- **Work task**
The answer is the line containing "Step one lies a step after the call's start" plus every line after it to the end of the material, retyped exactly and without the pictures.

- **Data below**
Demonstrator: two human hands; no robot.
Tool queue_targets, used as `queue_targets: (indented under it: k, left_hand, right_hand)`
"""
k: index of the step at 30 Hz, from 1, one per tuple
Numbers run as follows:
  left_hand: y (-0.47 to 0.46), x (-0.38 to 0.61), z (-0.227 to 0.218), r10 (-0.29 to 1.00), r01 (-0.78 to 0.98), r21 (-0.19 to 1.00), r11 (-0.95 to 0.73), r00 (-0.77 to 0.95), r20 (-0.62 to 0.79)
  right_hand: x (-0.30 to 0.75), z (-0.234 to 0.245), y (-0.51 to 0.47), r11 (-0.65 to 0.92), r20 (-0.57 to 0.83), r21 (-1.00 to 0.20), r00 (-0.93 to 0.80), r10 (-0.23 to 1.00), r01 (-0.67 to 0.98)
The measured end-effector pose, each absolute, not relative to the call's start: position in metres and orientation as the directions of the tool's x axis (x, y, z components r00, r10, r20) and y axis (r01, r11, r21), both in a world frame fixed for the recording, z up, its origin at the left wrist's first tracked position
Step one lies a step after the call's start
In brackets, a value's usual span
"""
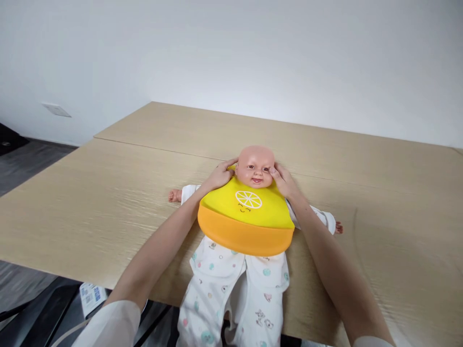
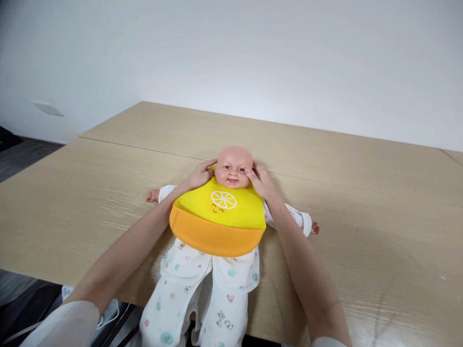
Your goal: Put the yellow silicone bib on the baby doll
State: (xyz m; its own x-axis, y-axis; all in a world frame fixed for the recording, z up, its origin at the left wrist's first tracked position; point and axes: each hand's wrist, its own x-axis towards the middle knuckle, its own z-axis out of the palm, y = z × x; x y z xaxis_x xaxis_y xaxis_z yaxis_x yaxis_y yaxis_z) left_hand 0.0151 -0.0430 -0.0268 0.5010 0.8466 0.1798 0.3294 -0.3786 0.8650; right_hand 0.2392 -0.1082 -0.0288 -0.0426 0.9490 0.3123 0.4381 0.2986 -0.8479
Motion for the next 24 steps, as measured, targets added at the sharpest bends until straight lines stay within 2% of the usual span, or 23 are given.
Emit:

- **Result of this task**
Step one lies a step after the call's start
In brackets, a value's usual span
"""
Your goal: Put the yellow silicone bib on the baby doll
State: (xyz m; its own x-axis, y-axis; all in a world frame fixed for the recording, z up, its origin at the left wrist's first tracked position; point and axes: each hand's wrist, its own x-axis towards the middle knuckle, its own z-axis out of the palm, y = z × x; x y z xaxis_x xaxis_y xaxis_z yaxis_x yaxis_y yaxis_z) left_hand 0.0151 -0.0430 -0.0268 0.5010 0.8466 0.1798 0.3294 -0.3786 0.8650; right_hand 0.2392 -0.1082 -0.0288 -0.0426 0.9490 0.3123 0.4381 0.2986 -0.8479
Motion for the next 24 steps, as measured, targets added at the sharpest bends until straight lines stay within 2% of the usual span, or 23 are given.
Emit:

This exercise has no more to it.